RIO - No primeiro dia do decreto municipal que proíbe o funcionamento das lojas no Rio, a ordem tem sido cumprida na capital fluminense. Por onde se anda, os estabelecimentos, como bares, restaurantes e lojas, estão com as portas cerradas. Exceto aqueles cujo funcionamento está permitido, com algumas restrições, como supermercados, farmácias, padarias e postos de gasolinas.

Com o objetivo de evitar aglomerações nas ruas e conter o contágio por coronavírus, a medida entrou em vigor nas primeiras horas desta terça-feira. Quem descumprir, será multado pela prefeitura.

Em bairros de diferentes regiões da cidade, o decreto está sendo cumprido à risca. Da Lapa, no Centro do Rio, à Zona Sul só os estabelecimentos essenciais estão funcionando. Na Praça General Osório, em Ipanema, a feira livre acontece normalmente, com muitos clientes se protegendo com máscaras e luvas.

Na Zona Norte, o Mercadão de Madureira, principal mercado popular da região, está fechado por tempo indeterminado.

O fechamento do comércio, no entanto, não tirou as pessoas totalmente das ruas. Na orla de Copacabana e de Botafogo, por exemplo, muitos faziam a caminhada matinal e outros se exercitavam normalmente. Em Ipanema, idosos circulavam, normalmente, pelas padarias.
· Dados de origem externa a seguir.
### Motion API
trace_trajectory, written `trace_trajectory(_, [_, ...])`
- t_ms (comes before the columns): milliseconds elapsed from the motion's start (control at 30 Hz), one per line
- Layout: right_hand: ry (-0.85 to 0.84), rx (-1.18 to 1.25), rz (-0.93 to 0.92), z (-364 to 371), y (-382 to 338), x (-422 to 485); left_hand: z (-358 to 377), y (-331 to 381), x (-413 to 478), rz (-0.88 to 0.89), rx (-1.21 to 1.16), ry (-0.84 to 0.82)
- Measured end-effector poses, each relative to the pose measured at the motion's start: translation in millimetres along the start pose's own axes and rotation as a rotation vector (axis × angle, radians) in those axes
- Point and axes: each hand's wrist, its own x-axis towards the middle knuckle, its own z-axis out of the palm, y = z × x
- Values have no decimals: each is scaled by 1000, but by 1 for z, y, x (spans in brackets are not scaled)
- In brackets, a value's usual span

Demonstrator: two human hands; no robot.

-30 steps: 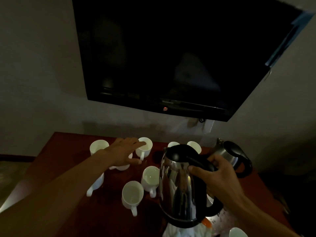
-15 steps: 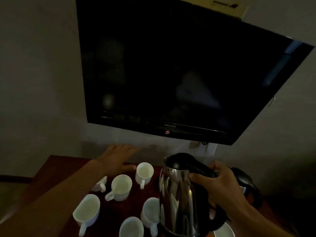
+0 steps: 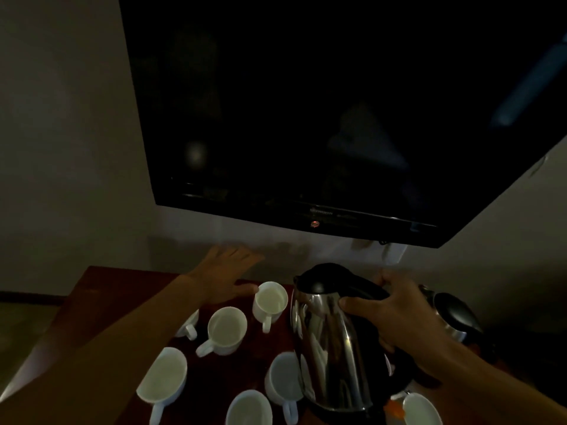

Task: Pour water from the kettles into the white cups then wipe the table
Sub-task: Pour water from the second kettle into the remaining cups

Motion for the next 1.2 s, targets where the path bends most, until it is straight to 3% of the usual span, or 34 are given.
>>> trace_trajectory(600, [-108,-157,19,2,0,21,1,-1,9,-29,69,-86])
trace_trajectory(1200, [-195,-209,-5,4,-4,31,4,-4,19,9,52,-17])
Confira o que pode funcionar:

Farmácias; mercados, supermercados e hortifrútis (podendo funcionar 24h); Padarias e confeitarias; Pet-shops; Postos de gasolina (lojas de conveniência fechadas); Lojas de equipamentos médicos e ortopédicos; Praça de alimentação de shoppings; Açougues e peixarias; Bares e restaurantes, somente para entrega em domicílio; Hospedagens; Bancas de jornal; Lavanderias; Armazém, distribuidor e transportador de alimentos.